A lo largo de cinco capítulos, la novela avanza como una serie de escenas que se clavan bajo la piel. Cada capítulo muestra un fragmento honesto de la lucha central: qué hace esta mujer con su fuego interno, si lo apaga, lo reparte, lo esconde o se atreve a compartirlo. El lector acompaña su vaivén entre fantasías y miedos, su tendencia a castigarse por desear y su necesidad casi física de sentirse viva. No se trata solo de sexo, sino de identidad: quién es ella cuando nadie la mira, quién se permite ser en la cama y qué precio está dispuesta a pagar por no traicionarse a sí misma.
El relato combina momentos de erotismo explícito con instantes de vulnerabilidad desnuda. Las escenas sexuales no funcionan como mero adorno, sino como lugares donde la protagonista se enfrenta a preguntas que evita en la vida cotidiana. ¿Es posible amar a más de una persona sin destruirlo todo? ¿Cuánta verdad puede soportar una pareja? ¿Hasta qué punto el cuerpo puede ser un territorio de libertad cuando la cabeza está llena de juicios, mandatos y culpas heredadas?
A medida que avanza la historia, se intensifica la tensión entre el impulso creativo y el miedo a romper con lo establecido. La protagonista se observa desde fuera, como si estuviera redactando el borrador caótico de su propia vida, sin censura, sin corregir sobre la marcha, apenas dejando pequeñas notas al margen que dicen “aquí más culpa”, “aquí más piel”. Esa mirada casi de escritora sobre sí misma le permite entender que cada decisión íntima es un capítulo, y que no puede aspirar a que todo quede perfecto desde el primer intento.

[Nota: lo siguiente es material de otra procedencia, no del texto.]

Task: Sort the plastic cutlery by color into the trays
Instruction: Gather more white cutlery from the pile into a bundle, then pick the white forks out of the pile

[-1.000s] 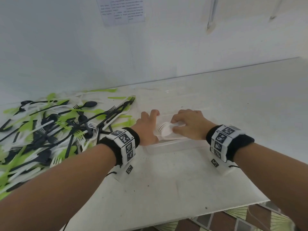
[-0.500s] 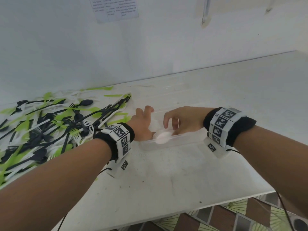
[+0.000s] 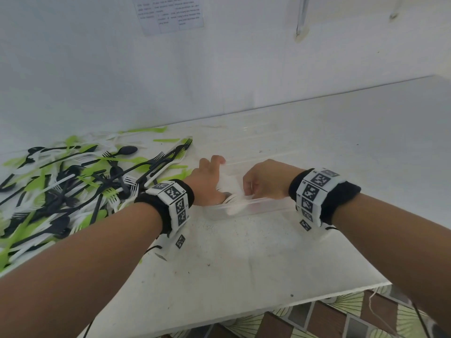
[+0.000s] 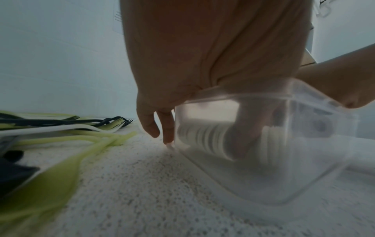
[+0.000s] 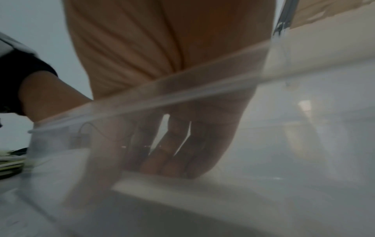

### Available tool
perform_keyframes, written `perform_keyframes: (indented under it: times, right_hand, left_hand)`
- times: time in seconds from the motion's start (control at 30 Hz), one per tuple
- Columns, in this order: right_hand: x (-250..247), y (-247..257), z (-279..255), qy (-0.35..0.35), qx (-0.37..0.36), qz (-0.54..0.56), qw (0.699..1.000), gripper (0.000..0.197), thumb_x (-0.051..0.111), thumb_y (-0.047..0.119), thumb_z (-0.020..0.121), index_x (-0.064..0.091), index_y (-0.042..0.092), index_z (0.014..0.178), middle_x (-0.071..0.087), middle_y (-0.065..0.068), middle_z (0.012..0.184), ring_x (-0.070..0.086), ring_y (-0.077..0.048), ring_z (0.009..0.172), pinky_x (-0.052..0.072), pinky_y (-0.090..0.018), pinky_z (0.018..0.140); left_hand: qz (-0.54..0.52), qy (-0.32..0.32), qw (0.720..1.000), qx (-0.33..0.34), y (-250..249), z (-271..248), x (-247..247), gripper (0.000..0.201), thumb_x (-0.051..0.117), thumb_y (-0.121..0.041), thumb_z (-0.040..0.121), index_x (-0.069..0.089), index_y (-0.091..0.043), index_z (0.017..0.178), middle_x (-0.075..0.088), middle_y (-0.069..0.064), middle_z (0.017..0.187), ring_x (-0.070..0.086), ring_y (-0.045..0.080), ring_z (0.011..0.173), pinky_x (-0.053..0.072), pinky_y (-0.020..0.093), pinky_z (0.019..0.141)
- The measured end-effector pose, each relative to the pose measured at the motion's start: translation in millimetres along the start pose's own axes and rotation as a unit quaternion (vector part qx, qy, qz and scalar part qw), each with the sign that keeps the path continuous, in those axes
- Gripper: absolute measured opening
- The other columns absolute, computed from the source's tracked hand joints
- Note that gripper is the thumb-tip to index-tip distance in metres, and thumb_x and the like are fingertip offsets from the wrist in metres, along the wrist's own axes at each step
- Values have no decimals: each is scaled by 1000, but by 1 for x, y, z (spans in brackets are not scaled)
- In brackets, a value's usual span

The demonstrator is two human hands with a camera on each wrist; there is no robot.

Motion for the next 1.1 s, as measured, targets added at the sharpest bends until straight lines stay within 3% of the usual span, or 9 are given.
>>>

El clímax del libro no llega con una gran escena de infidelidad descubierta, sino con algo más silencioso e inquietante: la protagonista toma conciencia de que su mayor traición no es hacia los otros, sino hacia su propia verdad. Para sobrevivir, ha silenciado durante años sus deseos, sus fantasías, su curiosidad erótica. El conflicto deja de ser “con quién se queda” y se transforma en otra cosa más radical: “quién es ella cuando se mira de frente y deja de fingir”.
“Bajo su piel” está escrito para lectoras y lectores que buscan historias emocionales y sensuales que no simplifiquen los dilemas morales. Es un libro que habla de la adultez como territorio de contradicciones, donde el deseo no desaparece, sino que se vuelve más complejo, más exigente, más político. Sin moralinas ni recetas fáciles, esta obra invita a habitar las preguntas incómodas: ¿qué hacemos con lo que nos enciende por dentro?, ¿hasta dónde estamos dispuestos a sostener una vida tibia para no enfrentar el incendio que nos reclama?
La novela concluye abierta, no como un veredicto, sino como una nueva clase de honestidad. La protagonista no resuelve mágicamente su vida amorosa, pero sí asume que su fuego interno ya no puede ser negado. Bajo su piel, algo ha cambiado para siempre: ya no se conforma con apagar, ahora quiere aprender a arder sin desaparecer.